**EXERCISE PROMPT:** The listing below must be duplicated in full, with nothing altered.

**PROVIDED MATERIAL:**
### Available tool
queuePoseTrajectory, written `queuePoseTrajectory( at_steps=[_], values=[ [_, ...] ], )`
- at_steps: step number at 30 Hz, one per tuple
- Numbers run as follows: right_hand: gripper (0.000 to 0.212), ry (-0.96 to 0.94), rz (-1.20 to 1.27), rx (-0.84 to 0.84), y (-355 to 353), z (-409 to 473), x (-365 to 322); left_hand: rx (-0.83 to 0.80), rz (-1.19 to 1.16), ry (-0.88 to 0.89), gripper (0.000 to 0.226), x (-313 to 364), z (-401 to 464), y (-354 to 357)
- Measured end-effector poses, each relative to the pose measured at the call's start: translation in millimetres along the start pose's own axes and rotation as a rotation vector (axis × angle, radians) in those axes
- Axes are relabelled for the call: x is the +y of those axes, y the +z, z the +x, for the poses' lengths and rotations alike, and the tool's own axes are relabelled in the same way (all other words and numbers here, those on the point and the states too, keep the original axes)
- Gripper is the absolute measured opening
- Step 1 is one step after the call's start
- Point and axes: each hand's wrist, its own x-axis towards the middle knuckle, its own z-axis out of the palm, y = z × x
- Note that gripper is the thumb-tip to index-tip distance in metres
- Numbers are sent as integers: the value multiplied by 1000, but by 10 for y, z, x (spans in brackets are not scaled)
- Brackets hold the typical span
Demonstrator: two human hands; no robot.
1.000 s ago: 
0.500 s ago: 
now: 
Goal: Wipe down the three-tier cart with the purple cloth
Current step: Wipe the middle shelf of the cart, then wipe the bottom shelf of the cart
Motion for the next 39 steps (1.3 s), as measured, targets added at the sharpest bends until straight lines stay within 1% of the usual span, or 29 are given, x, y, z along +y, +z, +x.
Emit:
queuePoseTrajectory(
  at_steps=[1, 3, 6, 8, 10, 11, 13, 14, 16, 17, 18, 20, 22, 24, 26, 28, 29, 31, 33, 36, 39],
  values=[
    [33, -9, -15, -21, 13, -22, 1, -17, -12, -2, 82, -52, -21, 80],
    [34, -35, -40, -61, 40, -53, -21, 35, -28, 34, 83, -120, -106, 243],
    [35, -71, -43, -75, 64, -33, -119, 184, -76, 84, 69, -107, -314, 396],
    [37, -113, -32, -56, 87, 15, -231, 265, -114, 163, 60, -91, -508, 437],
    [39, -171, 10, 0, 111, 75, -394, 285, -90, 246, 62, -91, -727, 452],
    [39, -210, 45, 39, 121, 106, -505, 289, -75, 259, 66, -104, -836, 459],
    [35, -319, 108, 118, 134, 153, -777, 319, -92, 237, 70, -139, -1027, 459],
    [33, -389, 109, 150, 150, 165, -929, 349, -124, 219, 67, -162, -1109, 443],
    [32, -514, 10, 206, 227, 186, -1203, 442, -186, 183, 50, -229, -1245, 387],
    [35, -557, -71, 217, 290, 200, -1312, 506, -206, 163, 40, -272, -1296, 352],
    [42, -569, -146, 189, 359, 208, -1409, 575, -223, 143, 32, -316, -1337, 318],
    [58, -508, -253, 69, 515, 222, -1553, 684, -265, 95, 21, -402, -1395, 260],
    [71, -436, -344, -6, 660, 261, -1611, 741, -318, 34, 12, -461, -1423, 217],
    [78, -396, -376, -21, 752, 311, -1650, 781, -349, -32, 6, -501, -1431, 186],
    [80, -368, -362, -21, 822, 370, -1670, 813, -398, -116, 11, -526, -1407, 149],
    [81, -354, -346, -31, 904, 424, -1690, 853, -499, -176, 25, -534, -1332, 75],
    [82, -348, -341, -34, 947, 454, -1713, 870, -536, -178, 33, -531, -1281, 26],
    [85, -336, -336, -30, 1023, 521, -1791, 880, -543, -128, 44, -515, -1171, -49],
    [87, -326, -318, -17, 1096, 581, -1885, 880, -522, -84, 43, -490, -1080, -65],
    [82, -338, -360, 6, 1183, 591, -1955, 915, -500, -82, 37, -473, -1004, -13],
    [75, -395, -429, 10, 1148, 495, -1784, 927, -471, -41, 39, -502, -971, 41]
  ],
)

**ANSWER TO THIS TASK:**
### Available tool
queuePoseTrajectory, written `queuePoseTrajectory( at_steps=[_], values=[ [_, ...] ], )`
- at_steps: step number at 30 Hz, one per tuple
- Numbers run as follows: right_hand: gripper (0.000 to 0.212), ry (-0.96 to 0.94), rz (-1.20 to 1.27), rx (-0.84 to 0.84), y (-355 to 353), z (-409 to 473), x (-365 to 322); left_hand: rx (-0.83 to 0.80), rz (-1.19 to 1.16), ry (-0.88 to 0.89), gripper (0.000 to 0.226), x (-313 to 364), z (-401 to 464), y (-354 to 357)
- Measured end-effector poses, each relative to the pose measured at the call's start: translation in millimetres along the start pose's own axes and rotation as a rotation vector (axis × angle, radians) in those axes
- Axes are relabelled for the call: x is the +y of those axes, y the +z, z the +x, for the poses' lengths and rotations alike, and the tool's own axes are relabelled in the same way (all other words and numbers here, those on the point and the states too, keep the original axes)
- Gripper is the absolute measured opening
- Step 1 is one step after the call's start
- Point and axes: each hand's wrist, its own x-axis towards the middle knuckle, its own z-axis out of the palm, y = z × x
- Note that gripper is the thumb-tip to index-tip distance in metres
- Numbers are sent as integers: the value multiplied by 1000, but by 10 for y, z, x (spans in brackets are not scaled)
- Brackets hold the typical span
Demonstrator: two human hands; no robot.
1.000 s ago: 
0.500 s ago: 
now: 
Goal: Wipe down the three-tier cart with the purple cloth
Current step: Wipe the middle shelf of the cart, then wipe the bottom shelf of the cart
Motion for the next 39 steps (1.3 s), as measured, targets added at the sharpest bends until straight lines stay within 1% of the usual span, or 29 are given, x, y, z along +y, +z, +x.
Emit:
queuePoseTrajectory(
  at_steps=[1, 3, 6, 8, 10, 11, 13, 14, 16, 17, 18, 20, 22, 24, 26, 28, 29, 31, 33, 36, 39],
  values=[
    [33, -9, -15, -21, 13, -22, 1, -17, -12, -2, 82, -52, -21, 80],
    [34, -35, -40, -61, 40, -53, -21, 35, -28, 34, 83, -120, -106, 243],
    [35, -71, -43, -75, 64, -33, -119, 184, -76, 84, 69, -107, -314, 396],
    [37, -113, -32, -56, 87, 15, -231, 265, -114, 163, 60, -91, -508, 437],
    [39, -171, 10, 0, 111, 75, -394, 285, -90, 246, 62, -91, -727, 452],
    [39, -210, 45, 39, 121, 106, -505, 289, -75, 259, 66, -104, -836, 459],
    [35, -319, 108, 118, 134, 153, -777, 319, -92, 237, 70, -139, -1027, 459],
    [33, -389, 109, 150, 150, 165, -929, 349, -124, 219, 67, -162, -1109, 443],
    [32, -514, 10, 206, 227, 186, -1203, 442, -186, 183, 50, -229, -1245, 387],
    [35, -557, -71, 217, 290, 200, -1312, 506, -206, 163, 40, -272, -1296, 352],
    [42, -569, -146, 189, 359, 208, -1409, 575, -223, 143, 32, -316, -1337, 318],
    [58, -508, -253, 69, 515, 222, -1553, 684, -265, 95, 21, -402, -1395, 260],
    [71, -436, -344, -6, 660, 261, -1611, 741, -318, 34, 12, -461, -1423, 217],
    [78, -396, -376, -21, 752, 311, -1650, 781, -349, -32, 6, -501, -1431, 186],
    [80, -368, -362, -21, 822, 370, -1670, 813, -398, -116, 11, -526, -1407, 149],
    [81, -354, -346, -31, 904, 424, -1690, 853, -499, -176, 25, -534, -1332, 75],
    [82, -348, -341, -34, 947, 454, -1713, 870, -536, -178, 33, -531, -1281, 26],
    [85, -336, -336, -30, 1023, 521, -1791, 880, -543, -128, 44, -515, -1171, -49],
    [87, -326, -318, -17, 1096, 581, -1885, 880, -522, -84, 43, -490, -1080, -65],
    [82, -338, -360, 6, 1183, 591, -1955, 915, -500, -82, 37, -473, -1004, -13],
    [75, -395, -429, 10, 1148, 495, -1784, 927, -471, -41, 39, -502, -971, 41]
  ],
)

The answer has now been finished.